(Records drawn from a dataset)
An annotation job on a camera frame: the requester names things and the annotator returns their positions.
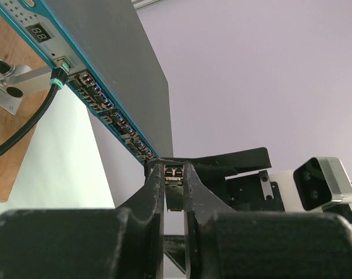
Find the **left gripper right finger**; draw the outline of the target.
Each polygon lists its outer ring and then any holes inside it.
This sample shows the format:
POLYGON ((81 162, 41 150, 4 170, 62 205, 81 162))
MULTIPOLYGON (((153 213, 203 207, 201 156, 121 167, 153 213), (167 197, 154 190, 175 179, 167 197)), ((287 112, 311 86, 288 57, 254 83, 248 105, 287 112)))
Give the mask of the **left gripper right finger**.
POLYGON ((352 278, 352 227, 332 213, 237 212, 184 167, 187 278, 352 278))

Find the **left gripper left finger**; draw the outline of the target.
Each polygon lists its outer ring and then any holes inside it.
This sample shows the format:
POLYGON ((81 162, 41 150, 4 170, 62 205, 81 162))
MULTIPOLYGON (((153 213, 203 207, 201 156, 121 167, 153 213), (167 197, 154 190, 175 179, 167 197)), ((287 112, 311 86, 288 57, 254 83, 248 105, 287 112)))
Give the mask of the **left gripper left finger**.
POLYGON ((164 166, 115 209, 0 215, 0 278, 162 278, 164 166))

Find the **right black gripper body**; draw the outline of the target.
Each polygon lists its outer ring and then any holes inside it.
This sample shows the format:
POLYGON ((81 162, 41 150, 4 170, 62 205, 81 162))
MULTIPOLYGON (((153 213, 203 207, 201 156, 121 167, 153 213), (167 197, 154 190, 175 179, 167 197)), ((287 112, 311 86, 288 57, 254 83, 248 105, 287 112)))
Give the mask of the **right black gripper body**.
POLYGON ((239 212, 284 212, 282 197, 276 181, 267 171, 226 180, 228 205, 239 212))

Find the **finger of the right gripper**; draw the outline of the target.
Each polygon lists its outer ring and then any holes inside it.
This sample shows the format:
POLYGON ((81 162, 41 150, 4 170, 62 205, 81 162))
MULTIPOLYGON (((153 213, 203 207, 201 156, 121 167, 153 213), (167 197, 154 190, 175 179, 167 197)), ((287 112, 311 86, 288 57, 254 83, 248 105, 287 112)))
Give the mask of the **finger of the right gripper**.
POLYGON ((186 243, 184 235, 165 235, 164 254, 183 273, 186 274, 186 243))
POLYGON ((213 168, 232 174, 270 169, 272 167, 266 147, 248 149, 221 155, 206 156, 201 158, 155 158, 146 163, 146 171, 157 163, 164 165, 181 165, 189 163, 195 168, 213 168))

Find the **black transceiver plug slanted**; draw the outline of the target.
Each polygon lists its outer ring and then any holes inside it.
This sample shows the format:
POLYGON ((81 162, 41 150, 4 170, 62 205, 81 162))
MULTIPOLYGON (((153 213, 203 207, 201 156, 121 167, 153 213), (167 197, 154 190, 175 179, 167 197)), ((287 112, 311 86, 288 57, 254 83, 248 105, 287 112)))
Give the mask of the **black transceiver plug slanted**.
POLYGON ((183 165, 165 165, 165 198, 167 209, 173 212, 183 210, 183 165))

- [INSTRUCTIONS TO FOLLOW]
The lines above that include "Find" should each be listed.

- [COMPLETED EXERCISE]
Find the **left gripper right finger**; draw the outline of the target.
Find the **left gripper left finger**; draw the outline of the target.
Find the **right black gripper body**; draw the outline of the target.
Find the **finger of the right gripper**; draw the outline of the target.
Find the **black transceiver plug slanted**; draw the outline of the target.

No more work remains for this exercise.